Stored items ->
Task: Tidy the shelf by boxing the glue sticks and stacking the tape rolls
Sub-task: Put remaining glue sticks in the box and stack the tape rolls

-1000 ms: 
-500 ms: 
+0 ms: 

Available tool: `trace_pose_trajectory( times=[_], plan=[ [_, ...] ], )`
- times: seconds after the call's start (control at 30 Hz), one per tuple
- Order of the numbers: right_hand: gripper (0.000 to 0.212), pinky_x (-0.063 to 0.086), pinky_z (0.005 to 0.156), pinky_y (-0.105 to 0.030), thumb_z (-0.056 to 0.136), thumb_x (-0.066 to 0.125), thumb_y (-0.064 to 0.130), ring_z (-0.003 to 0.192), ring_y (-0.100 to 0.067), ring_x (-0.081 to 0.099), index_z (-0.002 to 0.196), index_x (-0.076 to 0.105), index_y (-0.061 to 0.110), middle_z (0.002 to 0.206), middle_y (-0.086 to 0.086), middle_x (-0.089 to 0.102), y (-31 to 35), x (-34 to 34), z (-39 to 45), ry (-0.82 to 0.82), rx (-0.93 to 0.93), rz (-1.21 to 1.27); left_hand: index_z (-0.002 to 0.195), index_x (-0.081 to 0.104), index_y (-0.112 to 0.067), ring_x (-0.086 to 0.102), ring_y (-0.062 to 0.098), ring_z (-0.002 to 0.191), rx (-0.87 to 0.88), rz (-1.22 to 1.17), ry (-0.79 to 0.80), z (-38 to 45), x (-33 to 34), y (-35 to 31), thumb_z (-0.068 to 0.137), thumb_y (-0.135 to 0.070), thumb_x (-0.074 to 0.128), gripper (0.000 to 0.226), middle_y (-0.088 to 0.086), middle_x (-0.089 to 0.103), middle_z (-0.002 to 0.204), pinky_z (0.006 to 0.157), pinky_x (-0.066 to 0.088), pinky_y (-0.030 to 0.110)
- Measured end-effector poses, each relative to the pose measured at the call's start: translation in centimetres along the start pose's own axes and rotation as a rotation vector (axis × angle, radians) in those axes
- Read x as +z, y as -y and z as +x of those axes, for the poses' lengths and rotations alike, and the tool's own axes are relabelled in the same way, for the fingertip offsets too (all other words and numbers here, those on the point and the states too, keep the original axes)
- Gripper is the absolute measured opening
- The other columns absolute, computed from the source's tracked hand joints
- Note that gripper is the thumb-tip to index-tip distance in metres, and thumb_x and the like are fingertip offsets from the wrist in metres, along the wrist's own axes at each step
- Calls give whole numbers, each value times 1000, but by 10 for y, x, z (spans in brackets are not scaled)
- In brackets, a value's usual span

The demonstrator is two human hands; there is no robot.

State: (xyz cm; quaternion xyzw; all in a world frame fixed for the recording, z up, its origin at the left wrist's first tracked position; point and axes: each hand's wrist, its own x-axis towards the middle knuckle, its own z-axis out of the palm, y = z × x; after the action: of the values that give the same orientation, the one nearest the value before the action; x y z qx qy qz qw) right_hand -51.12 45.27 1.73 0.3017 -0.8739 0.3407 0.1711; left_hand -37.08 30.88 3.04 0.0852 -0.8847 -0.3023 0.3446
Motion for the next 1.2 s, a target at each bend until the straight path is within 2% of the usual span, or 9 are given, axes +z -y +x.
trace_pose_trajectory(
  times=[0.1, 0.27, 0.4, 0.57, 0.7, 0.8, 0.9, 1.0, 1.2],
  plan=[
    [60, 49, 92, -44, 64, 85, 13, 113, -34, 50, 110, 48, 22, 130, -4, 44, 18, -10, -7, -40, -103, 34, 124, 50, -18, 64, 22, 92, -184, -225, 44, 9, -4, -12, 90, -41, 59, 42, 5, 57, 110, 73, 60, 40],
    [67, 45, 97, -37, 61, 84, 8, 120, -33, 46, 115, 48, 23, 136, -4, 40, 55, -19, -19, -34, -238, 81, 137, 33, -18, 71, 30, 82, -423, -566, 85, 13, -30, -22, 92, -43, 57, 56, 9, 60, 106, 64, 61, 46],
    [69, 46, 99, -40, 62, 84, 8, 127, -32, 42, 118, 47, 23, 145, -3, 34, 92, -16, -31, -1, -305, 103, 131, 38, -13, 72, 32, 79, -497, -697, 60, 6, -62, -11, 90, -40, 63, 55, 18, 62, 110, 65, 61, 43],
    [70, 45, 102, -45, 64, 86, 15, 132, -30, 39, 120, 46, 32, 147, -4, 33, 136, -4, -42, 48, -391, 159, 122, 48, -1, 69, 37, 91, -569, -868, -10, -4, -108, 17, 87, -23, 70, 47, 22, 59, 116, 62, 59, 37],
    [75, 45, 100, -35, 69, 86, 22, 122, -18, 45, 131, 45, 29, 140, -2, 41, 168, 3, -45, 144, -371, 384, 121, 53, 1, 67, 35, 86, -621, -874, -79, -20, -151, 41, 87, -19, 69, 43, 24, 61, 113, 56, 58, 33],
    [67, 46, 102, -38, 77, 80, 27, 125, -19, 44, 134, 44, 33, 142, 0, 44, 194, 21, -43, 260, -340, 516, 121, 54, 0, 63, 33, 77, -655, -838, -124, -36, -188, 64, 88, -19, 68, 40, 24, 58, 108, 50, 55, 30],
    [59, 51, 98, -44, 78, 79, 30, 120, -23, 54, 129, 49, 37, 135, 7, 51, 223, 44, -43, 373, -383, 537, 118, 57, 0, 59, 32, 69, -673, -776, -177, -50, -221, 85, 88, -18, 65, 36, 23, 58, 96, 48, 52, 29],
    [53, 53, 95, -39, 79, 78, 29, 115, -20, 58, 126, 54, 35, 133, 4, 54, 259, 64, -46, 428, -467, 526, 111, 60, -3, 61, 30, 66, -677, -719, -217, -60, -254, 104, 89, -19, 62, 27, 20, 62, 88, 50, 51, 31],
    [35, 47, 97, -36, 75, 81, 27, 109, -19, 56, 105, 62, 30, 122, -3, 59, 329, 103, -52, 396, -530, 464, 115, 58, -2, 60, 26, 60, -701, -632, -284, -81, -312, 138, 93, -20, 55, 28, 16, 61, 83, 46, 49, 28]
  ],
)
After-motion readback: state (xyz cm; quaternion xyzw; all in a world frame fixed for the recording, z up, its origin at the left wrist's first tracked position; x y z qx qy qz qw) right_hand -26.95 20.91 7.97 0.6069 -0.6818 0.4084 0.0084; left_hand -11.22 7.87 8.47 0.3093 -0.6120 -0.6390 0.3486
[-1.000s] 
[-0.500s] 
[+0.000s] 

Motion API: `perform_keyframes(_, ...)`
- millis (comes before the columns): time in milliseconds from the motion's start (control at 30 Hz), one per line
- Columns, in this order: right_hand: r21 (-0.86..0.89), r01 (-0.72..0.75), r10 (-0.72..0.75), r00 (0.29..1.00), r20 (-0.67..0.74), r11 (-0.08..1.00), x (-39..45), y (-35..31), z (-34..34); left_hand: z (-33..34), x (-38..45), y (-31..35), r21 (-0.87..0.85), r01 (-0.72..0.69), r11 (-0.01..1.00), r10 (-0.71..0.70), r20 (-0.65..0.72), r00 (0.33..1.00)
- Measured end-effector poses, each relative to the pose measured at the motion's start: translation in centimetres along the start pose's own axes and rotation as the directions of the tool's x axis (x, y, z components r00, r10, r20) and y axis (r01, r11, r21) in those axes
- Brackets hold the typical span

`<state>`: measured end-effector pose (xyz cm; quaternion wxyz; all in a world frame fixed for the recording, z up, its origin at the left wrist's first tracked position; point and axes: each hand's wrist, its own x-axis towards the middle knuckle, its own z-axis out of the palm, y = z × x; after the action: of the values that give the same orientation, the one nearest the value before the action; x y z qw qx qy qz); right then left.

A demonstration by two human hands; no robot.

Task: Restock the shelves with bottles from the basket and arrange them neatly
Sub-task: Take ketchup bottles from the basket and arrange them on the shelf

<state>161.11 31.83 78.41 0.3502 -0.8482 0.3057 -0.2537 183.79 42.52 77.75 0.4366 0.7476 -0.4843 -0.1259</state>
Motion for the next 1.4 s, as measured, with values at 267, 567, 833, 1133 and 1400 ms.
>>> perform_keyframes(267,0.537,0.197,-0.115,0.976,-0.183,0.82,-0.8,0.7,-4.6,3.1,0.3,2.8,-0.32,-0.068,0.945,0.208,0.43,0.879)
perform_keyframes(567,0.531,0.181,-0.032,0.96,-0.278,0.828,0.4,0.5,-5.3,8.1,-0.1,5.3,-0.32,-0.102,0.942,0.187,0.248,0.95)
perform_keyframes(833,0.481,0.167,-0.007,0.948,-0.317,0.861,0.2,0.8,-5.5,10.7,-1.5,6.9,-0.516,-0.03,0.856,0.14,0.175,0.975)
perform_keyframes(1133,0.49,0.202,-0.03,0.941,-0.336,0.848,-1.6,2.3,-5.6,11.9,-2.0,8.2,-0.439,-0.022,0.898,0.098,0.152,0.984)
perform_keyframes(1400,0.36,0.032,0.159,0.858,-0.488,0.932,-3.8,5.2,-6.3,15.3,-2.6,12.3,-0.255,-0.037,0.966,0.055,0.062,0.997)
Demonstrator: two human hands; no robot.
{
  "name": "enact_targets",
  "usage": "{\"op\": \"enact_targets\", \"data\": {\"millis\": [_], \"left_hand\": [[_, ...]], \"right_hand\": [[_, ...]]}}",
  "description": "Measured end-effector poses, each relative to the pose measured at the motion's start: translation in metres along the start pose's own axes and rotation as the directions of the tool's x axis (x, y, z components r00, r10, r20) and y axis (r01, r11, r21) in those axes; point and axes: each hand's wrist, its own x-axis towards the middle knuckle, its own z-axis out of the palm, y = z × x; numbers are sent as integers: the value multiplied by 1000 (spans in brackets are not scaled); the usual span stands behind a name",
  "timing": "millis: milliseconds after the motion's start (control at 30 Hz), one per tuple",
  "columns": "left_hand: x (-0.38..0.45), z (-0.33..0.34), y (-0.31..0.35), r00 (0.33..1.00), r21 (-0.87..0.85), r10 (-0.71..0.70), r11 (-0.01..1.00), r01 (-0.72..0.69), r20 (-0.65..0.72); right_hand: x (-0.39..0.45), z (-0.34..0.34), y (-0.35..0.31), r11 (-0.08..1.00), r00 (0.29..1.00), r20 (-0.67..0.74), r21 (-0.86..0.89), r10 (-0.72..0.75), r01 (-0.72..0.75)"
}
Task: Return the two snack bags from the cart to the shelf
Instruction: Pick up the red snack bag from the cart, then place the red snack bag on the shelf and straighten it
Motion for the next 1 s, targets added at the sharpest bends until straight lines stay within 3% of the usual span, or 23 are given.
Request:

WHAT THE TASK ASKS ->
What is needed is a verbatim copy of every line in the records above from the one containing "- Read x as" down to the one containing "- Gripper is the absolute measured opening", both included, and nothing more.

SOLVED PROBLEM ->
- Read x as +z, y as -y and z as +x of those axes, for the poses' lengths and rotations alike, and the tool's own axes are relabelled in the same way, for the fingertip offsets too (all other words and numbers here, those on the point and the states too, keep the original axes)
- Gripper is the absolute measured opening

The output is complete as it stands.